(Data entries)
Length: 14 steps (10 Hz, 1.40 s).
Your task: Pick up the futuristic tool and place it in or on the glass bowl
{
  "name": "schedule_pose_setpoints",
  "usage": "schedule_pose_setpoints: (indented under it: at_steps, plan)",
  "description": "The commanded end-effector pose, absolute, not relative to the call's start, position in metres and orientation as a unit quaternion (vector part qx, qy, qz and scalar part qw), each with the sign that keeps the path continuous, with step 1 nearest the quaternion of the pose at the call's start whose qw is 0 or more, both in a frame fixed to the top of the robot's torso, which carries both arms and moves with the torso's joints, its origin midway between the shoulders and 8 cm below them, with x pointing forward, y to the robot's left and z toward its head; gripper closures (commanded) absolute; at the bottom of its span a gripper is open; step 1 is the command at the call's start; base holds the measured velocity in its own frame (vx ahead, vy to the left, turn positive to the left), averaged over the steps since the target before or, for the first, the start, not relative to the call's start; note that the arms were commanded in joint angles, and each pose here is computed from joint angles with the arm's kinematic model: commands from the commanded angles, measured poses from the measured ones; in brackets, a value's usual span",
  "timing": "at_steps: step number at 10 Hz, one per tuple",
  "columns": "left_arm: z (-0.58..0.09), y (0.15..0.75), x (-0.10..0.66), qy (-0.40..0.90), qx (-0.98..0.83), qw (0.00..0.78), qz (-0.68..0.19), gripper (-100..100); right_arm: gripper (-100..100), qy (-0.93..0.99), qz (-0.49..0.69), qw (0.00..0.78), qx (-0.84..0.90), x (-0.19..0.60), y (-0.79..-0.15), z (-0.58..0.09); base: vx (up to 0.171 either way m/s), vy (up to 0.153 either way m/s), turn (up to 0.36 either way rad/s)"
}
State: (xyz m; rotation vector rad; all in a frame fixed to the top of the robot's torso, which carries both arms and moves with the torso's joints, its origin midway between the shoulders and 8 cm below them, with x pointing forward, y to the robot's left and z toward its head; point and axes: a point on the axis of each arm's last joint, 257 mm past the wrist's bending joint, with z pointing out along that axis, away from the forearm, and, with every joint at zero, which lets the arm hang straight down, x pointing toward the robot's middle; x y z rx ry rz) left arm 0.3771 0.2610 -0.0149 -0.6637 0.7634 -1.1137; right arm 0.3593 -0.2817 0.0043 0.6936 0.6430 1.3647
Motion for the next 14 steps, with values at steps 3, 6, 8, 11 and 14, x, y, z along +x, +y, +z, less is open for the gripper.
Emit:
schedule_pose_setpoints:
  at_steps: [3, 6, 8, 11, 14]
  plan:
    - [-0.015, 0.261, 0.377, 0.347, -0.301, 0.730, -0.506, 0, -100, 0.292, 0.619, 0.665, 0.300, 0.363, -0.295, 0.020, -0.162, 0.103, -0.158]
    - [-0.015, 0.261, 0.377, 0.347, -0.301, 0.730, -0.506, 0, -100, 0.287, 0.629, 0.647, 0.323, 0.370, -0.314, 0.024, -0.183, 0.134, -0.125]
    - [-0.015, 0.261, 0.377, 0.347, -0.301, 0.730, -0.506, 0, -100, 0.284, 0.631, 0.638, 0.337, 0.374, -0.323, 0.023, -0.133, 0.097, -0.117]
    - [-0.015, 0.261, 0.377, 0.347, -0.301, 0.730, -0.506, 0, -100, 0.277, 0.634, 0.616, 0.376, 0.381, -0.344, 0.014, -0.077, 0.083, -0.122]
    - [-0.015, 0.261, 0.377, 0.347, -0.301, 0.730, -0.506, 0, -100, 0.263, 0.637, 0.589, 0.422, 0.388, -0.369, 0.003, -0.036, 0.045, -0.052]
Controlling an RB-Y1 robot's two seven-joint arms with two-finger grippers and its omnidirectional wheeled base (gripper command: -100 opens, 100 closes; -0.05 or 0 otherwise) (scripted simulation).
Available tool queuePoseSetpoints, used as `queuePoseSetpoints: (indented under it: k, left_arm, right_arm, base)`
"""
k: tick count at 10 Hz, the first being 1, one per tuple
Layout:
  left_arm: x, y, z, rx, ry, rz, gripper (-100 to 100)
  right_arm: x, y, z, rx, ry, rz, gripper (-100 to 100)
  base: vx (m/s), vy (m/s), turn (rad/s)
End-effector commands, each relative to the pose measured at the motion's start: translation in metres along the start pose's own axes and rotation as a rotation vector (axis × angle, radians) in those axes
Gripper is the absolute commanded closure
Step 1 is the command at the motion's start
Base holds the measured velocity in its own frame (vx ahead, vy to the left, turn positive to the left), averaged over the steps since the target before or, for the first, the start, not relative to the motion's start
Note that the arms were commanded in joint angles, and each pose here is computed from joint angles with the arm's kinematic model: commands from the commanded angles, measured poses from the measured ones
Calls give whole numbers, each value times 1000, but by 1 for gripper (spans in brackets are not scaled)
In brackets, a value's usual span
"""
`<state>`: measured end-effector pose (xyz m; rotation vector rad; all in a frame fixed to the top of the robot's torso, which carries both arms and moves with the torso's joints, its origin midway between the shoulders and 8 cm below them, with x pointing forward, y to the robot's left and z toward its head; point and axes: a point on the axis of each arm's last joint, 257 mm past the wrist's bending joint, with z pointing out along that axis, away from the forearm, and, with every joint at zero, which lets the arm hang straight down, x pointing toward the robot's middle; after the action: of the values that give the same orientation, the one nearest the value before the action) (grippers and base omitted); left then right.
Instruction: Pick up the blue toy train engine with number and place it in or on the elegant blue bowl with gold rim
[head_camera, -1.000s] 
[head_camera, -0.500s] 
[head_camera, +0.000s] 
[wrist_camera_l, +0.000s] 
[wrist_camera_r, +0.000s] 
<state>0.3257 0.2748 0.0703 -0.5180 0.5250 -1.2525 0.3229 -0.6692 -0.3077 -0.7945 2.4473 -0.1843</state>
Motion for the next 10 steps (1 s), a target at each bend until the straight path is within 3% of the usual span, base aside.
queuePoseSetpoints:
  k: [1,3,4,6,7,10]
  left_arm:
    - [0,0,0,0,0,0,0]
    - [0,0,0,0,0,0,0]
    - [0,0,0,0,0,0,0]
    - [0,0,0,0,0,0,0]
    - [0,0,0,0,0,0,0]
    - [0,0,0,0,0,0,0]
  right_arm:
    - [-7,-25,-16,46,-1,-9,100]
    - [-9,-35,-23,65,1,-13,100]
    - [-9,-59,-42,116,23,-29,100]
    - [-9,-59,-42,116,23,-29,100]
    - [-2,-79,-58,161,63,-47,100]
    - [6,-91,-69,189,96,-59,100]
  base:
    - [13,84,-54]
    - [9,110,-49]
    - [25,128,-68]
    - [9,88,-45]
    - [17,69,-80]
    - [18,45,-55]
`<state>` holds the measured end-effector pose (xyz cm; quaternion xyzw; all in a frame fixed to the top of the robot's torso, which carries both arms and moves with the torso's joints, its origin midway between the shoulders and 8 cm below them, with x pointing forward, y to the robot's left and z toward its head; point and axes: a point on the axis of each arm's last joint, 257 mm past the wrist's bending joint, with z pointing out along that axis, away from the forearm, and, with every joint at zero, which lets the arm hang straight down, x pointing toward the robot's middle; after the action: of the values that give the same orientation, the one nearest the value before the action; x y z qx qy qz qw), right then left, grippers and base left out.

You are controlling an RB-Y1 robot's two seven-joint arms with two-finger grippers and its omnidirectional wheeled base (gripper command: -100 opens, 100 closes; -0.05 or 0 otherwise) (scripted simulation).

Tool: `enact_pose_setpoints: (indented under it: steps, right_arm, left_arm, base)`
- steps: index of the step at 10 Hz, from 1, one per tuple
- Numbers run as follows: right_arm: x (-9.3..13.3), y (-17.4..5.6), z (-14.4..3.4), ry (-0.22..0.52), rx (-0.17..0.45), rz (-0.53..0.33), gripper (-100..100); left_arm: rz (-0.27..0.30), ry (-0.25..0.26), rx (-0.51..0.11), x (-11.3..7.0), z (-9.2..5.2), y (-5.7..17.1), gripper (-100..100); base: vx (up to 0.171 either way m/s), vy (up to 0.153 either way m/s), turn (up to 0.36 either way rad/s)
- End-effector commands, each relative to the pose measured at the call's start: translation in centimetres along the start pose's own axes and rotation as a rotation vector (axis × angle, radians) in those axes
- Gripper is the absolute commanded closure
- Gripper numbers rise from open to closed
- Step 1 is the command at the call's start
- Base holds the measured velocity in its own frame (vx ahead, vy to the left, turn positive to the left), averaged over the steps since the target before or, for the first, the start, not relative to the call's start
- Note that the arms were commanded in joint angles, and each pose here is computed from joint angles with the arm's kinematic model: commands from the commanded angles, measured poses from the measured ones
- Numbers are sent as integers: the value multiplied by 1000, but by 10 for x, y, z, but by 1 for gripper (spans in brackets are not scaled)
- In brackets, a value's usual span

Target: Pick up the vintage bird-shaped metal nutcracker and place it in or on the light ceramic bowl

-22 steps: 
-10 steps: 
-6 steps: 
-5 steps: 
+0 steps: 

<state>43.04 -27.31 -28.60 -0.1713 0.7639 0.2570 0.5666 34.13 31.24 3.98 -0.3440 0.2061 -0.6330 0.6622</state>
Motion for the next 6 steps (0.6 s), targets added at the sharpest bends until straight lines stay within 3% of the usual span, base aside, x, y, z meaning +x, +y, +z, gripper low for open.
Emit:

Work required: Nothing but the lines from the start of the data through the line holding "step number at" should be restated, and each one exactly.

Task answer:
Length: 14 steps (10 Hz, 1.40 s).
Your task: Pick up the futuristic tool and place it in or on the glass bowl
{
  "name": "schedule_pose_setpoints",
  "usage": "schedule_pose_setpoints: (indented under it: at_steps, plan)",
  "description": "The commanded end-effector pose, absolute, not relative to the call's start, position in metres and orientation as a unit quaternion (vector part qx, qy, qz and scalar part qw), each with the sign that keeps the path continuous, with step 1 nearest the quaternion of the pose at the call's start whose qw is 0 or more, both in a frame fixed to the top of the robot's torso, which carries both arms and moves with the torso's joints, its origin midway between the shoulders and 8 cm below them, with x pointing forward, y to the robot's left and z toward its head; gripper closures (commanded) absolute; at the bottom of its span a gripper is open; step 1 is the command at the call's start; base holds the measured velocity in its own frame (vx ahead, vy to the left, turn positive to the left), averaged over the steps since the target before or, for the first, the start, not relative to the call's start; note that the arms were commanded in joint angles, and each pose here is computed from joint angles with the arm's kinematic model: commands from the commanded angles, measured poses from the measured ones; in brackets, a value's usual span",
  "timing": "at_steps: step number at 10 Hz, one per tuple",

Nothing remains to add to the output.